▸ What to produce:
Beginning with the first line, please repeat the entries exactly and end on the line that contains "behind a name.".

▸ Data records:
▼▼▼

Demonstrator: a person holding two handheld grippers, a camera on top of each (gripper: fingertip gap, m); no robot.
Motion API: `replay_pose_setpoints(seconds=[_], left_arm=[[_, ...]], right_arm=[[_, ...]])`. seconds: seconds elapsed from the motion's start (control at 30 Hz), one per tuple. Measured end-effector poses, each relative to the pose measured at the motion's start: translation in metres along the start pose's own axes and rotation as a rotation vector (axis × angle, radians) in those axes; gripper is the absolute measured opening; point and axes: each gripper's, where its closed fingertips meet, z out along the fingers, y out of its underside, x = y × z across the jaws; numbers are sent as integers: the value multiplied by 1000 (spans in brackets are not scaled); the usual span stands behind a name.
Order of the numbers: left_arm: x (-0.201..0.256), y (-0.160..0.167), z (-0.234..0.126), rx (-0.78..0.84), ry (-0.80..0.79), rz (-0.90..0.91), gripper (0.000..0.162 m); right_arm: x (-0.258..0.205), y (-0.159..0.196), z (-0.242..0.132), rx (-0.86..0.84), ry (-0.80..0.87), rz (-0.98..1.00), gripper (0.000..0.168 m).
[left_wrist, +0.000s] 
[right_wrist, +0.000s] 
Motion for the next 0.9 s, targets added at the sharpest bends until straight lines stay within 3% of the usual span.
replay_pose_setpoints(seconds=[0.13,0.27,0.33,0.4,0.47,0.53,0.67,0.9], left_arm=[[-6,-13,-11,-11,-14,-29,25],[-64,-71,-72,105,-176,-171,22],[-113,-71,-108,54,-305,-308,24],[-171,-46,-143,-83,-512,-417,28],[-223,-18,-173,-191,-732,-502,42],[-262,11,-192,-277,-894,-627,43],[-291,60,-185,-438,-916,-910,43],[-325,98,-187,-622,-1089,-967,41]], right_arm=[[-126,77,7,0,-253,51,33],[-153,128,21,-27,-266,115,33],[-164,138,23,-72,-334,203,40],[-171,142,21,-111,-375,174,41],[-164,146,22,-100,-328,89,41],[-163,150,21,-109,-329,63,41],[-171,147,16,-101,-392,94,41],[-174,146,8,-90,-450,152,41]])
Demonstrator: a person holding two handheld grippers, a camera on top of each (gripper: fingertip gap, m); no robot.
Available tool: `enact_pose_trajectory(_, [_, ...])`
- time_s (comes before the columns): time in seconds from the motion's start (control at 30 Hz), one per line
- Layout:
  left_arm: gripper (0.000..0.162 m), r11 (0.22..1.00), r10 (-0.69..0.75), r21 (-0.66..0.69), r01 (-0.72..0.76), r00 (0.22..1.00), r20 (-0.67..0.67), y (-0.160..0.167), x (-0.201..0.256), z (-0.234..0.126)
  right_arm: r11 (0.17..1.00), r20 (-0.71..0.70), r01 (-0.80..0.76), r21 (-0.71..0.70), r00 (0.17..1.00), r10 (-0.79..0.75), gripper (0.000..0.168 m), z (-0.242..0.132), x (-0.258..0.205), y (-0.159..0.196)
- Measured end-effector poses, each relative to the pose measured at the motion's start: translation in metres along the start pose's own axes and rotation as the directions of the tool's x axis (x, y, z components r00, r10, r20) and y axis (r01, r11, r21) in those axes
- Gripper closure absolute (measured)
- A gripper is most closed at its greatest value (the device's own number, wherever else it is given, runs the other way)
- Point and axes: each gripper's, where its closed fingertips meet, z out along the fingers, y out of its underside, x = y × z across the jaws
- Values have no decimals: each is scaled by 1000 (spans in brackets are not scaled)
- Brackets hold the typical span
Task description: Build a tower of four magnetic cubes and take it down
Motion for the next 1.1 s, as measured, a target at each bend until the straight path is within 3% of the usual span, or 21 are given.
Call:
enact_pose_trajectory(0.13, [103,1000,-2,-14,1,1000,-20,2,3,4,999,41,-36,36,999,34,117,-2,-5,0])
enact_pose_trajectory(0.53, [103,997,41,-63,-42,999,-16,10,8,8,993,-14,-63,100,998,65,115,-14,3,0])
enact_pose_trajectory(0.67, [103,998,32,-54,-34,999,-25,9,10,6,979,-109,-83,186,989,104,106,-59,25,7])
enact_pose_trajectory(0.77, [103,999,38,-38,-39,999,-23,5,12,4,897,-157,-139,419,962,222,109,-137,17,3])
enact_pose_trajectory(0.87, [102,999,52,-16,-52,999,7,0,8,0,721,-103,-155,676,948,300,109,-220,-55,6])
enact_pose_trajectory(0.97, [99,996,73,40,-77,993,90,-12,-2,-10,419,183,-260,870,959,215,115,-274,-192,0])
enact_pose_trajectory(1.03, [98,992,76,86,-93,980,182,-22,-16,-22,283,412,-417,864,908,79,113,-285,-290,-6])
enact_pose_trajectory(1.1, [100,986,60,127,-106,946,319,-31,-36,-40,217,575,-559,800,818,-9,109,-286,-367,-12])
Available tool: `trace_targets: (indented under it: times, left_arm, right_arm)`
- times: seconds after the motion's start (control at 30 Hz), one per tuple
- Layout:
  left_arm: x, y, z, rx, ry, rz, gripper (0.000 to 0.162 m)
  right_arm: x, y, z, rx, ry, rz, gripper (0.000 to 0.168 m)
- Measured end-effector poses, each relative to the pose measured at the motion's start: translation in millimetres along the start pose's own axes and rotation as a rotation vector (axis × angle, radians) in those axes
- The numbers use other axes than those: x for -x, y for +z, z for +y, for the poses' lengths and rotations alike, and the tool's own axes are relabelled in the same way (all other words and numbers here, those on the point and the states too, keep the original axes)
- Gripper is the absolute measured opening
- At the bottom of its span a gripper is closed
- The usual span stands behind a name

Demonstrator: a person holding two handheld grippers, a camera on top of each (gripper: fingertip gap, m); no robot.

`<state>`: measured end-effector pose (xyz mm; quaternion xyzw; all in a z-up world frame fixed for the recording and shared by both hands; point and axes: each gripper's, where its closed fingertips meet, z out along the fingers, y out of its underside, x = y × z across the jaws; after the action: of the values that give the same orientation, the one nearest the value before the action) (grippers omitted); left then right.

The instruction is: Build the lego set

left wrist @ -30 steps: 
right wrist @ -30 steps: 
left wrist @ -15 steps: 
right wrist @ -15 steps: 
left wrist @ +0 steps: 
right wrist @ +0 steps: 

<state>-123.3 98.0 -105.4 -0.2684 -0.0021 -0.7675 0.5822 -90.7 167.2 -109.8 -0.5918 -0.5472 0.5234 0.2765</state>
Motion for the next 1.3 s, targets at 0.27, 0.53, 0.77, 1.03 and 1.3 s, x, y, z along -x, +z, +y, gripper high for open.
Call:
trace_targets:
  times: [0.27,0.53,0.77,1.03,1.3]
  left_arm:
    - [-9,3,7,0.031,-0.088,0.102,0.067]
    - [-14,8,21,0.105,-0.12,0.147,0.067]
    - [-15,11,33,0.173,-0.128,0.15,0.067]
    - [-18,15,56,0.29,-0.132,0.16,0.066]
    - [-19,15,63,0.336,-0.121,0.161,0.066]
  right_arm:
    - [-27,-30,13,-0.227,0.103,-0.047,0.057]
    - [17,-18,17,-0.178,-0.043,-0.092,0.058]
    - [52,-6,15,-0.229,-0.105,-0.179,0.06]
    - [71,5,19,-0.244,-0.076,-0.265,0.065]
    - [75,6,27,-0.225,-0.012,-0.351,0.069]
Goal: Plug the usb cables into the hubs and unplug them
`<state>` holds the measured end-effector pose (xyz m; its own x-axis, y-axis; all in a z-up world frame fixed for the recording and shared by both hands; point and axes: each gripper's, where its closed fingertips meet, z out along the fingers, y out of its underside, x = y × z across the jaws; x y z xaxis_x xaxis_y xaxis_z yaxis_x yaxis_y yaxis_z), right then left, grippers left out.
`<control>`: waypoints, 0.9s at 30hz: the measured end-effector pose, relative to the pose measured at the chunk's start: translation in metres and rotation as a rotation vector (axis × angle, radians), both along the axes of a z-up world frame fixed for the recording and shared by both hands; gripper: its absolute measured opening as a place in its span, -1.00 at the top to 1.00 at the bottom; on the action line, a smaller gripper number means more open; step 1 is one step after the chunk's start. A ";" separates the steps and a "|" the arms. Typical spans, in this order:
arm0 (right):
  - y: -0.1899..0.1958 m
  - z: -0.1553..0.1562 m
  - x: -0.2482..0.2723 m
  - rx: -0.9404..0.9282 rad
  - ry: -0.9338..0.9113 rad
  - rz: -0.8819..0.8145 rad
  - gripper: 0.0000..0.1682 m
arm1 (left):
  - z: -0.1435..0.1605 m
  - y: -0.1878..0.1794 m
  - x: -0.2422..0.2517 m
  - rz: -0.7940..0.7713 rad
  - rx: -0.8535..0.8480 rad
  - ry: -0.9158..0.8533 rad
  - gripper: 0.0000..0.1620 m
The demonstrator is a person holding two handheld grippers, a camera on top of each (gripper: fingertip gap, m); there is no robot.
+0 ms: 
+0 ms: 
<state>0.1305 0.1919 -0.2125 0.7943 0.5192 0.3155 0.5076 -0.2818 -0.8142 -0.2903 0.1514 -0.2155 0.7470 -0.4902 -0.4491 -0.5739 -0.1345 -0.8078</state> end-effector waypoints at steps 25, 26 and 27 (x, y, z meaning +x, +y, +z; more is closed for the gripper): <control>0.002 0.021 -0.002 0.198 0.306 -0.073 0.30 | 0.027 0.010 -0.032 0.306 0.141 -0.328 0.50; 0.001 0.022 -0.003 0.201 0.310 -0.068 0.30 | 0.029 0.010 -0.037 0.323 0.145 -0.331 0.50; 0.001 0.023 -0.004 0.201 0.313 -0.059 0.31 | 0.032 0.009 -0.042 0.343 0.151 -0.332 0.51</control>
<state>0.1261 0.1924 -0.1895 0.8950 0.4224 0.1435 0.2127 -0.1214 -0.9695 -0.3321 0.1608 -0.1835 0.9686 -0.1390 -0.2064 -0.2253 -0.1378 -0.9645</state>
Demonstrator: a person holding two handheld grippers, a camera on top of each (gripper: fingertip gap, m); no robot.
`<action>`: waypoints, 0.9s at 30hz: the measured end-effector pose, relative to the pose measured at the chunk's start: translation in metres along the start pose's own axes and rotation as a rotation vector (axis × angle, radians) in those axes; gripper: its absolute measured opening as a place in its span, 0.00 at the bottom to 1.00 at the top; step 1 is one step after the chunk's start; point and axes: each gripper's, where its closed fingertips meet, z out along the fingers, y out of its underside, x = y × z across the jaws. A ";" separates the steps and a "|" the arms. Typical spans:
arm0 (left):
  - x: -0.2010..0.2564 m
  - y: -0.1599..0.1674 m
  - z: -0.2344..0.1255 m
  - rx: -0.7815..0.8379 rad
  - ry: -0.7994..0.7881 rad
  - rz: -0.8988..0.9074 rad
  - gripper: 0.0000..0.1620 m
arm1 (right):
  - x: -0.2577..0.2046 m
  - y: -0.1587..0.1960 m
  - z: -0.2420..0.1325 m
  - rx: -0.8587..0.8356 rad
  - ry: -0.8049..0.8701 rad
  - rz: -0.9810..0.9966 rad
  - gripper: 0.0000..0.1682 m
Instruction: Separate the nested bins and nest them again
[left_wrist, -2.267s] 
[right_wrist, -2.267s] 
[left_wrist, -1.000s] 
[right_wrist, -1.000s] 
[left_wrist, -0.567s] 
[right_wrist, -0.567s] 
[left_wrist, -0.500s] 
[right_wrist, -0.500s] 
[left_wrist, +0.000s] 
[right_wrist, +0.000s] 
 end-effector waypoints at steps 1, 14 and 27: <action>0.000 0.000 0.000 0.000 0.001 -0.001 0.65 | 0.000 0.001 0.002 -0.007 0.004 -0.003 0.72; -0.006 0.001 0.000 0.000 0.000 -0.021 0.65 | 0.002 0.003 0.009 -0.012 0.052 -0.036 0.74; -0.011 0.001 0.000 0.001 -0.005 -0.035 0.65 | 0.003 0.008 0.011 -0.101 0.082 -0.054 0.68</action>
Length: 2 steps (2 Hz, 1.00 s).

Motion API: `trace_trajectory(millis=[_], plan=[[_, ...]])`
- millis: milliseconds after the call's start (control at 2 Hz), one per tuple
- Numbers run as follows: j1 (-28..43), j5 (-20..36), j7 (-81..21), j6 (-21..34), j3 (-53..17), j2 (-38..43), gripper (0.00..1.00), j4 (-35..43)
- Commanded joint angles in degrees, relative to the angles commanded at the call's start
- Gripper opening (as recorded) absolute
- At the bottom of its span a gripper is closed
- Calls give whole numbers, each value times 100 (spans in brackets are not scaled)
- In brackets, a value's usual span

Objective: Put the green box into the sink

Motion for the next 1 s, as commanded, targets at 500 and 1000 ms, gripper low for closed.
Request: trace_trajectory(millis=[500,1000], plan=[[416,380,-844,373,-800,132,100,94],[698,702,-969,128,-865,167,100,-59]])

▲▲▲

▸ Output of the exercise:
Demonstrator: a person holding two handheld grippers, a camera on top of each (gripper: fingertip gap, m); no robot.
Motion API: `replay_pose_setpoints(seconds=[_], left_arm=[[_, ...]], right_arm=[[_, ...]])`. seconds: seconds elapsed from the motion's start (control at 30 Hz), one per tuple. Measured end-effector poses, each relative to the pose measured at the motion's start: translation in metres along the start pose's own axes and rotation as a rotation vector (axis × angle, radians) in those axes; gripper is the absolute measured opening; point and axes: each gripper's, where its closed fingertips meet, z out along the fingers, y out of its underside, x = y × z across the jaws; numbers are sent as integers: the value multiplied by 1000 (spans in brackets are not scaled); the usual span stands behind a name.

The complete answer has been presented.